Northwestern University Medical School’s shuttered Prentice Women’s Hospital on the city’s central lakeshore campus of the University may be considered a thing of beauty by architecture buffs, but the controversy over what to do with the outdated shell, empty for the last 5 years, is getting very ugly. The University wants to tear down the structure and replace it on the high priced lakefront site with a modern medical research facility. Preservationist groups and architecture aficionados claim the existing shell can be adapted to research use, and that this early example of groundbreaking hospital configuration – four open plan “villages of care” on each floor – should be kept around for posterity.

Designed by Chicago architect Bertrand Goldberg, the Prentice Women’s building is ranked 11 on the National Trust for Historic Places list of most endangered buildings worth preserving. Goldberg’s 1970’s design has since been emulated by hospitals all across the country, in efforts to humanize and sensitize interaction between patients and caregivers in the hospital setting. Sixty prominent architects have petitioned Mayor Rahm Emanuel to force the University to save the structure, and Mayor Emanuel has punted the issue over to Landmarks Commission chairman Rafael Leon. Northwestern has agreed to delay demolition plans until the Landmarks Commission holds a hearing on the matter, yet chairman Leon refuses to put the issue on his agenda, further delaying a resolution.
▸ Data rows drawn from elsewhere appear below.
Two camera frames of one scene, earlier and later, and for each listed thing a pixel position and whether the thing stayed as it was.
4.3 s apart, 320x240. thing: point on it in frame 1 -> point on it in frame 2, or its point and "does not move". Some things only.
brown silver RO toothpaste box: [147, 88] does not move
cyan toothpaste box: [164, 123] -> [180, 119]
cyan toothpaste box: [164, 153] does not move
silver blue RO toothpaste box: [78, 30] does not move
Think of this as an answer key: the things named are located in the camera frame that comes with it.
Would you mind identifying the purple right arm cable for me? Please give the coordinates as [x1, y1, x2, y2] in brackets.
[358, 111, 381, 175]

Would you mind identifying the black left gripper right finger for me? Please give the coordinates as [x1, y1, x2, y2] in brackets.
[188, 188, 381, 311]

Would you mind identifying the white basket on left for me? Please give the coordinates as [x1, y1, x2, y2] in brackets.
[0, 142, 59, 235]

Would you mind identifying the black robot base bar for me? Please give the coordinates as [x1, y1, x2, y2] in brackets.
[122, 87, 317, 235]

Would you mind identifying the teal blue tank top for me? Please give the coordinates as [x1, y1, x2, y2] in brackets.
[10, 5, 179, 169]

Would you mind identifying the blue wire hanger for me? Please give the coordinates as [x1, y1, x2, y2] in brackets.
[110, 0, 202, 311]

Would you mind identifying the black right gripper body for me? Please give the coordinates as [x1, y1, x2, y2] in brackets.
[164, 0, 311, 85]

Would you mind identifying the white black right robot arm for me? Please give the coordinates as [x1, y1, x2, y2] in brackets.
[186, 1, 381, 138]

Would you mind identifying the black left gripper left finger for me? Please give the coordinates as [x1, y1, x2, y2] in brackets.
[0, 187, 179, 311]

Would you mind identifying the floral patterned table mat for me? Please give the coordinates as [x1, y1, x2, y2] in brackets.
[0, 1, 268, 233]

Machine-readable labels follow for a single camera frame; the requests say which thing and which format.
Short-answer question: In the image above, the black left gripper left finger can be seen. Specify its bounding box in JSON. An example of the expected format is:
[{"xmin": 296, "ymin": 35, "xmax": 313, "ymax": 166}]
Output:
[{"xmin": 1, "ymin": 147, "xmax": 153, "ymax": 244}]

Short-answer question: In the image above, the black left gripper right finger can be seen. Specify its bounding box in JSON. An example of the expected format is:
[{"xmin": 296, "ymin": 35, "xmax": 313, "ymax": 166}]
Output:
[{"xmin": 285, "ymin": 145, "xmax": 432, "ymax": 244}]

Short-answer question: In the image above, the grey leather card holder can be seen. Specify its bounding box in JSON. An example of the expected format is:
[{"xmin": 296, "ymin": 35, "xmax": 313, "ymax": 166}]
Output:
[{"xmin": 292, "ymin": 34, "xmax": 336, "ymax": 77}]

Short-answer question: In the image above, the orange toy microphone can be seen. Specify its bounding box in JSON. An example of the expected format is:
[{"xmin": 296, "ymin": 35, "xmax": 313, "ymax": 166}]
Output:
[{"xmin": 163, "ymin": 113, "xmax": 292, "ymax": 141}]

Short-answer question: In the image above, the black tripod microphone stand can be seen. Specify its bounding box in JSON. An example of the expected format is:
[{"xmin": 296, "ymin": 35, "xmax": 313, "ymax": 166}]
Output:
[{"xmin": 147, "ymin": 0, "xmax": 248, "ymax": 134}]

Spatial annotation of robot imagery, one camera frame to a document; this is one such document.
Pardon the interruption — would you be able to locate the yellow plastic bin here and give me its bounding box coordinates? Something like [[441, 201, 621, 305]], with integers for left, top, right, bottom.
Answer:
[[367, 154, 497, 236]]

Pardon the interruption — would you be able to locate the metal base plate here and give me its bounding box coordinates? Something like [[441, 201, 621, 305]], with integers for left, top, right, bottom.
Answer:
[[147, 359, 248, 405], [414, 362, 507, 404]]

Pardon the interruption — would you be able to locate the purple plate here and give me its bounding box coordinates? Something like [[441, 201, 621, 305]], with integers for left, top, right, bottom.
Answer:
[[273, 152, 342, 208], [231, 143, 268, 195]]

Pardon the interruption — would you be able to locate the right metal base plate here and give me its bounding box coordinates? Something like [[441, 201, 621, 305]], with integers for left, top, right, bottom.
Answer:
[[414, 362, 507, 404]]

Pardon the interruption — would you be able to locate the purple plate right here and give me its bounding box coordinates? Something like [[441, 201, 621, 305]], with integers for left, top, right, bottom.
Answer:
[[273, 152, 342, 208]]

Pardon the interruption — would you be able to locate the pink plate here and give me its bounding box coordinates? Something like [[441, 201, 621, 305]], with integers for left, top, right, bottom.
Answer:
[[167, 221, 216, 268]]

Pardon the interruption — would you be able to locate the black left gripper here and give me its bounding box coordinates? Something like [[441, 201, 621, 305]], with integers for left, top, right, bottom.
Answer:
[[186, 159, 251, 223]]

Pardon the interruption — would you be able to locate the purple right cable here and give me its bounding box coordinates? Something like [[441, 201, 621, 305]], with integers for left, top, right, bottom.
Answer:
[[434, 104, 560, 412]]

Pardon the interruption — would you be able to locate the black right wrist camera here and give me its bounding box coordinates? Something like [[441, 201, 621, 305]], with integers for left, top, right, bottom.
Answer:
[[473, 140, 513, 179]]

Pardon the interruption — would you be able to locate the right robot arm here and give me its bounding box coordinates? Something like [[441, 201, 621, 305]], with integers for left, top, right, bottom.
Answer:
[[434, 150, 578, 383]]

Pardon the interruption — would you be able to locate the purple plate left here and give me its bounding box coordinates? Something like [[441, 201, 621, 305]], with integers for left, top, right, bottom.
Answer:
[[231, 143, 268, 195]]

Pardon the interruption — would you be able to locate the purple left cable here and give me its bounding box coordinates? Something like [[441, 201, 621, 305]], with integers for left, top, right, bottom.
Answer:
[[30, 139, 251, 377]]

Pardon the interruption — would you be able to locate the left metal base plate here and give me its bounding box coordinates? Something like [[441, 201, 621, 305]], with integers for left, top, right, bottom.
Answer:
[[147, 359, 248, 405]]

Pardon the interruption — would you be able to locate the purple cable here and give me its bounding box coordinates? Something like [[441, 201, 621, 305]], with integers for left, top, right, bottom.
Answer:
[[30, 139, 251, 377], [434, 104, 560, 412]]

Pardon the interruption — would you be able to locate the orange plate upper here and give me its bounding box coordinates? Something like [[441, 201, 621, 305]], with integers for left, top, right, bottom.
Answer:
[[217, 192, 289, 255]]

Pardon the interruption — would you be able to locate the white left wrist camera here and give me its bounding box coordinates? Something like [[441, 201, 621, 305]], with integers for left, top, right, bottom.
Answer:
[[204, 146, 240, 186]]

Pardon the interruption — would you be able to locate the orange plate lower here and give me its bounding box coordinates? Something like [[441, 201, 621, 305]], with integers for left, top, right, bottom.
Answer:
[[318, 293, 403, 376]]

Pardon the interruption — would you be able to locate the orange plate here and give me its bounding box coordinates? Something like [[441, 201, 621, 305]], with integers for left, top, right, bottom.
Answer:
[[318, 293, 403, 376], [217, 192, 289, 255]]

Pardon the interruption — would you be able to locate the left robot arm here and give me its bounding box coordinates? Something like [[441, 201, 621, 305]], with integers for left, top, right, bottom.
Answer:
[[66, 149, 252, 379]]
The hospital campus, situated on the city’s prime Gold Coast lakefront just north of Navy Pier, is the site of ongoing high priced construction projects funded by some very generous benefactors, whose names now adorn the facades of the hospital structures they have funded. Controversy over these developments, and the congestion they cause neighborhood residents, is nothing new – one of the latest contretemps involved the helicopter landing pad atop the new Lurie Children’s Hospital. The University needs to restore the empty Prentice site to useful purposes. Anyone who forgets that Mayor Emanuel is a Northwestern grad school class of 1985 alumnus is missing the point.